↓↓↓

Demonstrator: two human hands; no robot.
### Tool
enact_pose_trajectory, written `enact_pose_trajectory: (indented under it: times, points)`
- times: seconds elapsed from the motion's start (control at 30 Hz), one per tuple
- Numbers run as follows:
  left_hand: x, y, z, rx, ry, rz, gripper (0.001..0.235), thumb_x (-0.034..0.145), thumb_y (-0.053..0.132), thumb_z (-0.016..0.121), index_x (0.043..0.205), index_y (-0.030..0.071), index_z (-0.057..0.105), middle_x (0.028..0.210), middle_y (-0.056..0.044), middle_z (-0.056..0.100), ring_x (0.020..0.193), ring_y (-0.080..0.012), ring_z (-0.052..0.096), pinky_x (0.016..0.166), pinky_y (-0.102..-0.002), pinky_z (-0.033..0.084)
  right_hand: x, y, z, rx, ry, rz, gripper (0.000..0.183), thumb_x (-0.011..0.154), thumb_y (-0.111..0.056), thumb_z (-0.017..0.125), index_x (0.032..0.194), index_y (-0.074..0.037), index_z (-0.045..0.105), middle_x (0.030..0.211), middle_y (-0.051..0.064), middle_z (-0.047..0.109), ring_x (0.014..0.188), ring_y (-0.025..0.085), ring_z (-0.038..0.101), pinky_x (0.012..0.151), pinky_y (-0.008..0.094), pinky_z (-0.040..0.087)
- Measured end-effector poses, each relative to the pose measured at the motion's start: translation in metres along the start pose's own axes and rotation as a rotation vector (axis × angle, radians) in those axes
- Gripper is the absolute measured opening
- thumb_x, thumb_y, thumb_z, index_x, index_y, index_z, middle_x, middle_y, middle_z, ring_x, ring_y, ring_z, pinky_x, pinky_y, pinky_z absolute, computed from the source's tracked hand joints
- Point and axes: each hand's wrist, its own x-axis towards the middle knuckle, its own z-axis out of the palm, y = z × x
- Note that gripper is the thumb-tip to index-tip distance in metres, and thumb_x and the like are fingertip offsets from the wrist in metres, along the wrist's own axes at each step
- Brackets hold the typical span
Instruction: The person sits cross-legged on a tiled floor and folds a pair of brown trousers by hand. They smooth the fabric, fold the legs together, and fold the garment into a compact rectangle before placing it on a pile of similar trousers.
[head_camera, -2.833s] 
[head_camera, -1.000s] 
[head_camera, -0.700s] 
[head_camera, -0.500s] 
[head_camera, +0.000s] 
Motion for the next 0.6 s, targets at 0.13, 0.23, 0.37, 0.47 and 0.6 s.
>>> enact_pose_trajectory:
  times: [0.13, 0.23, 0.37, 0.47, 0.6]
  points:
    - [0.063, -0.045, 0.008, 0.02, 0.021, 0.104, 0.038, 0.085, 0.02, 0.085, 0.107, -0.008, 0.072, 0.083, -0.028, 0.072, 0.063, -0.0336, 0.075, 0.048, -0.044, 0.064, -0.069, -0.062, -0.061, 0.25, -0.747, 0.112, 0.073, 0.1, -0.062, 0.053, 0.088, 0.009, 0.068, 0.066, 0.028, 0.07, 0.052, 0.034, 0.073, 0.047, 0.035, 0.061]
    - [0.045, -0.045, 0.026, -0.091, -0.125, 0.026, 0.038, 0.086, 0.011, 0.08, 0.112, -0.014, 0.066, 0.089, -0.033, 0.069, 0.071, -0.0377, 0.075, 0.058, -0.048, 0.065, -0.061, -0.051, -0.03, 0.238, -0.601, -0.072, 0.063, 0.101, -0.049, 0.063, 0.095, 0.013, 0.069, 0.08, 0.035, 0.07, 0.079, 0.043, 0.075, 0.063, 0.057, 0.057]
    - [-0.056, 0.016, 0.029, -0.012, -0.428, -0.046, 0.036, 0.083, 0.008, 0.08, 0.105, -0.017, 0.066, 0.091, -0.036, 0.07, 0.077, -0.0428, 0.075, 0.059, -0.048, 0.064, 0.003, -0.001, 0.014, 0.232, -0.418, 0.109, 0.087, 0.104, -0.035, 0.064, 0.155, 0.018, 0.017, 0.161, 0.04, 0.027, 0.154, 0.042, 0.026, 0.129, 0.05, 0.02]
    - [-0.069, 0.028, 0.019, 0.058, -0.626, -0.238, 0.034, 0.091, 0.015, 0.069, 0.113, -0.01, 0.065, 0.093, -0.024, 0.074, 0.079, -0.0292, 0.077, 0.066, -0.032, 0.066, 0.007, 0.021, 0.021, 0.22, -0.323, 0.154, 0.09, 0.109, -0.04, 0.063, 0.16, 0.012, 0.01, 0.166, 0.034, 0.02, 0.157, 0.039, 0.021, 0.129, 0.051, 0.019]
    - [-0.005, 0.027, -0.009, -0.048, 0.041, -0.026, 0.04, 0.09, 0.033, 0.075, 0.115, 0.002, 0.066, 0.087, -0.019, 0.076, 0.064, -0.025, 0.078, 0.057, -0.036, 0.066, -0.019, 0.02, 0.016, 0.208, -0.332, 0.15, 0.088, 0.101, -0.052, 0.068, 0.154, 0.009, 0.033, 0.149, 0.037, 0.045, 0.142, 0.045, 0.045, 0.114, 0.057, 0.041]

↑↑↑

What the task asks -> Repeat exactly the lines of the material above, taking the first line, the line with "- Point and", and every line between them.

Output of the task ->
Demonstrator: two human hands; no robot.
### Tool
enact_pose_trajectory, written `enact_pose_trajectory: (indented under it: times, points)`
- times: seconds elapsed from the motion's start (control at 30 Hz), one per tuple
- Numbers run as follows:
  left_hand: x, y, z, rx, ry, rz, gripper (0.001..0.235), thumb_x (-0.034..0.145), thumb_y (-0.053..0.132), thumb_z (-0.016..0.121), index_x (0.043..0.205), index_y (-0.030..0.071), index_z (-0.057..0.105), middle_x (0.028..0.210), middle_y (-0.056..0.044), middle_z (-0.056..0.100), ring_x (0.020..0.193), ring_y (-0.080..0.012), ring_z (-0.052..0.096), pinky_x (0.016..0.166), pinky_y (-0.102..-0.002), pinky_z (-0.033..0.084)
  right_hand: x, y, z, rx, ry, rz, gripper (0.000..0.183), thumb_x (-0.011..0.154), thumb_y (-0.111..0.056), thumb_z (-0.017..0.125), index_x (0.032..0.194), index_y (-0.074..0.037), index_z (-0.045..0.105), middle_x (0.030..0.211), middle_y (-0.051..0.064), middle_z (-0.047..0.109), ring_x (0.014..0.188), ring_y (-0.025..0.085), ring_z (-0.038..0.101), pinky_x (0.012..0.151), pinky_y (-0.008..0.094), pinky_z (-0.040..0.087)
- Measured end-effector poses, each relative to the pose measured at the motion's start: translation in metres along the start pose's own axes and rotation as a rotation vector (axis × angle, radians) in those axes
- Gripper is the absolute measured opening
- thumb_x, thumb_y, thumb_z, index_x, index_y, index_z, middle_x, middle_y, middle_z, ring_x, ring_y, ring_z, pinky_x, pinky_y, pinky_z absolute, computed from the source's tracked hand joints
- Point and axes: each hand's wrist, its own x-axis towards the middle knuckle, its own z-axis out of the palm, y = z × x

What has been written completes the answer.